Extracted data entries:
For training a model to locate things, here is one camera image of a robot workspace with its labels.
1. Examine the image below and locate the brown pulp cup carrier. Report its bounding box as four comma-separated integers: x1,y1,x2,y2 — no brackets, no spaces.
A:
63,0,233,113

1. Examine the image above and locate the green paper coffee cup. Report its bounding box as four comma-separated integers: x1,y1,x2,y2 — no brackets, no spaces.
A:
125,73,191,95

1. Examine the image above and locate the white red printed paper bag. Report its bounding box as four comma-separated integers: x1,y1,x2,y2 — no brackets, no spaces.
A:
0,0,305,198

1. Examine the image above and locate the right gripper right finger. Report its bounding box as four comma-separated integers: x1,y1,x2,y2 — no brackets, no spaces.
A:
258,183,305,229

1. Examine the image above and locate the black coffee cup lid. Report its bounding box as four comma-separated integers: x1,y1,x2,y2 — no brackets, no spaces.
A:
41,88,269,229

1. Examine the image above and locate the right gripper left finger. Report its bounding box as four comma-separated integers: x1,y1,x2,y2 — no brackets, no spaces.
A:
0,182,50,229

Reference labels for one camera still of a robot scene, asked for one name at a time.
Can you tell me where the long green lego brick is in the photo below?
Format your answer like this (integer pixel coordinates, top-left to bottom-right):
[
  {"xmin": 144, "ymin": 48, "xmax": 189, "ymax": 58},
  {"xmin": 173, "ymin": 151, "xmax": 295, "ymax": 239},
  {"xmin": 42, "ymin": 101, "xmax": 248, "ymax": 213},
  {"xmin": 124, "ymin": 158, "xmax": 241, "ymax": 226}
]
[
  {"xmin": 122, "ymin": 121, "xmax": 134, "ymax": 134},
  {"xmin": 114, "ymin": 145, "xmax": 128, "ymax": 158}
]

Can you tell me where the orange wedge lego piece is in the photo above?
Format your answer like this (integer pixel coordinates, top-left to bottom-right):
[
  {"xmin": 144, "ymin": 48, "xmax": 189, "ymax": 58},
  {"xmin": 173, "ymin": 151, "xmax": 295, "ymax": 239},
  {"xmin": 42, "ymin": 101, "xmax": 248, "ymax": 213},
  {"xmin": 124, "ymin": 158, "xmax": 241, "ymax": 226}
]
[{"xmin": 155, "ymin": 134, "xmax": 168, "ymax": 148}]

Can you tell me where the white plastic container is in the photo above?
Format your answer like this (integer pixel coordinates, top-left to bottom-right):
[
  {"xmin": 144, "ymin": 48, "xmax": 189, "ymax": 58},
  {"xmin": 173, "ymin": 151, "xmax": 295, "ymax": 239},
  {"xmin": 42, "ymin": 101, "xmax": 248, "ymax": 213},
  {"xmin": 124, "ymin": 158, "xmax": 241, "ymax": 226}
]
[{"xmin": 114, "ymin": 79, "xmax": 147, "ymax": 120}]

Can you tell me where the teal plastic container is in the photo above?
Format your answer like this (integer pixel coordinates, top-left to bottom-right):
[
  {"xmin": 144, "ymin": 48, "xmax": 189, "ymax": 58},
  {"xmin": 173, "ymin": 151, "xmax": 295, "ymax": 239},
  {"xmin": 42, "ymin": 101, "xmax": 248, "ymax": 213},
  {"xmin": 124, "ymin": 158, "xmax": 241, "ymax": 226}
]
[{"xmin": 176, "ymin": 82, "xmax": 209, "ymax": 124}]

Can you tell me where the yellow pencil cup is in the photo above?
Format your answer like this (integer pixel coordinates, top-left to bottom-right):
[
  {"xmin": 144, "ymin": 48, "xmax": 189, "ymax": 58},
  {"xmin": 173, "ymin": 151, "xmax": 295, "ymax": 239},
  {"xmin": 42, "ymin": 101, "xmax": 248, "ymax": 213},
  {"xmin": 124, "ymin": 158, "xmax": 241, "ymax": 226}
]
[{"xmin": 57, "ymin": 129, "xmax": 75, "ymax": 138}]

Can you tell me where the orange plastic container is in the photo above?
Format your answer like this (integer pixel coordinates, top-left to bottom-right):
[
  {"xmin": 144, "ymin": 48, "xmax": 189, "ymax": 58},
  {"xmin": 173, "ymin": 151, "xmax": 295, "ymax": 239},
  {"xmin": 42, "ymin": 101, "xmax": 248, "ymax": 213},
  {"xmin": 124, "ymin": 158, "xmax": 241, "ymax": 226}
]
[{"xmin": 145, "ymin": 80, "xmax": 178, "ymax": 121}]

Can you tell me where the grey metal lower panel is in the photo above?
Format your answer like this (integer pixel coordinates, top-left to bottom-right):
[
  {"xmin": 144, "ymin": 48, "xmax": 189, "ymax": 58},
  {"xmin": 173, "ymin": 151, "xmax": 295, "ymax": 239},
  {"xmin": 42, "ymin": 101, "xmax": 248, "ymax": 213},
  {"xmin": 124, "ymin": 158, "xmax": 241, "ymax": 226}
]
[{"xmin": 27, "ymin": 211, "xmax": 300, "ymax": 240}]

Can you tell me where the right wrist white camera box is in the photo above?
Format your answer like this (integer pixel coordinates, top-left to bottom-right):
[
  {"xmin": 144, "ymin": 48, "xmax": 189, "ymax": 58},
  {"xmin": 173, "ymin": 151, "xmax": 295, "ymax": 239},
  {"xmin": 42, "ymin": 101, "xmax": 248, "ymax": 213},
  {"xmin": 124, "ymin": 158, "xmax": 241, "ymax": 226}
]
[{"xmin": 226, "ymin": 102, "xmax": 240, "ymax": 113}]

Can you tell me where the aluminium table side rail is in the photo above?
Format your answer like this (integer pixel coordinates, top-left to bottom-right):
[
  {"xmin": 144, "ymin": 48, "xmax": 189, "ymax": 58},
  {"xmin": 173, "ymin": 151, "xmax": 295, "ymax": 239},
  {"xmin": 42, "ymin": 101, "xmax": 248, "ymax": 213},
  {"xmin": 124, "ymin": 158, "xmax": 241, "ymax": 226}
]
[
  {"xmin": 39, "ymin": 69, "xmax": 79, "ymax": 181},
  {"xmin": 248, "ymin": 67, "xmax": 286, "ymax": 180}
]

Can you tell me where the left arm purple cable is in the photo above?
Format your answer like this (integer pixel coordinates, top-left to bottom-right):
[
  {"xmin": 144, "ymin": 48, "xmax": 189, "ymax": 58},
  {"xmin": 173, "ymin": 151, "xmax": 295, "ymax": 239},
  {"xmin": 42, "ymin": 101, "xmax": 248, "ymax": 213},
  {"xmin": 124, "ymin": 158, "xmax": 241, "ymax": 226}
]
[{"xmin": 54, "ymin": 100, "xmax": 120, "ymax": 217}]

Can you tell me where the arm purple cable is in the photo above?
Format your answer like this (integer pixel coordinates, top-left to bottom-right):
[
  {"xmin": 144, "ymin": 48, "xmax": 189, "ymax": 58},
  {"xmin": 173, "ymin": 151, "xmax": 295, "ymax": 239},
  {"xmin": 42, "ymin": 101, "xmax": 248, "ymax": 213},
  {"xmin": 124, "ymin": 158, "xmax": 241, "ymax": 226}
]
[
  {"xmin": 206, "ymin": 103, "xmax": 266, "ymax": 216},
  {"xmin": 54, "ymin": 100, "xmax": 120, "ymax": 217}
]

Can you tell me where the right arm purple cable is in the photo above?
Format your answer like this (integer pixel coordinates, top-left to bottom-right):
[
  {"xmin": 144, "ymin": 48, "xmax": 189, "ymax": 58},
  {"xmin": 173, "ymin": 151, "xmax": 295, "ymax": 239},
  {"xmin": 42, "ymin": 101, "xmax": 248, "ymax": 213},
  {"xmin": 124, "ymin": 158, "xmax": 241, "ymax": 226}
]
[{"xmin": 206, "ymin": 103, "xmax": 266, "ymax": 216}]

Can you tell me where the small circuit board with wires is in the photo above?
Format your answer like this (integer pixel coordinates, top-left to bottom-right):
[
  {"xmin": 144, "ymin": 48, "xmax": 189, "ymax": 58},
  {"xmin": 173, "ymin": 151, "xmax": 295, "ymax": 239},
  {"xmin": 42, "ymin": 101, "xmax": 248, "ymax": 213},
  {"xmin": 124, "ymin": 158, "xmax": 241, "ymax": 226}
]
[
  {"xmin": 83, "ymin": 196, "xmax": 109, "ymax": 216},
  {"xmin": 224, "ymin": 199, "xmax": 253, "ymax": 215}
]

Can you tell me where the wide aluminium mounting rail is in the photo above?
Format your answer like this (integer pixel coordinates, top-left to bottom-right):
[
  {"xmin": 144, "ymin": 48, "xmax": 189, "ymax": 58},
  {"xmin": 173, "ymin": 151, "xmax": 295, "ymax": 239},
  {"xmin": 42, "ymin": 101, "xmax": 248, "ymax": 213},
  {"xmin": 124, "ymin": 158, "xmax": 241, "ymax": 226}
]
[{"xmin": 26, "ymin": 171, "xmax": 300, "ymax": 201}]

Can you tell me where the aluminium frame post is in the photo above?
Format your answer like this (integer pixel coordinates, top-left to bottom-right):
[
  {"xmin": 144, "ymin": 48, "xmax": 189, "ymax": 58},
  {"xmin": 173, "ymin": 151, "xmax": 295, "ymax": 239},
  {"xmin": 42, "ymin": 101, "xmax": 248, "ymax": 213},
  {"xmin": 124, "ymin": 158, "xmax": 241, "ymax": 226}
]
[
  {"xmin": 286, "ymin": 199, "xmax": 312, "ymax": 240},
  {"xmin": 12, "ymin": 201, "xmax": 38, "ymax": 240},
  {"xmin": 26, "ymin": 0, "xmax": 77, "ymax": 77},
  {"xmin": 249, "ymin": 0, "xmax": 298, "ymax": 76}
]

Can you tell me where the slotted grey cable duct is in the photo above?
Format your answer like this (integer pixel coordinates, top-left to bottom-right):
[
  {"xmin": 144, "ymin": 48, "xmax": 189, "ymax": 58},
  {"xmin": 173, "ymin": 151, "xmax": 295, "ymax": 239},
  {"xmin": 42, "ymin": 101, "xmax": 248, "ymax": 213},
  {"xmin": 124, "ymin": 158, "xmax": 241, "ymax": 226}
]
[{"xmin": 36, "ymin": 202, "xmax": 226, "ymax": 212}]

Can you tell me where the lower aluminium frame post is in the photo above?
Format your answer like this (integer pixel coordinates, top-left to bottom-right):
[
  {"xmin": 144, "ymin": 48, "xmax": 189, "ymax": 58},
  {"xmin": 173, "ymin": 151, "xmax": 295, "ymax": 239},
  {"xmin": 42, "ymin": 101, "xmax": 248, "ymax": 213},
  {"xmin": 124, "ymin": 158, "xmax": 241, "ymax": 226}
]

▸ **Your task**
Read the entries and show each line that mentions "container".

▸ **Output for this exercise**
Can you tell me where the white plastic container is in the photo above?
Can you tell me where the teal plastic container is in the photo above?
Can you tell me where the orange plastic container is in the photo above?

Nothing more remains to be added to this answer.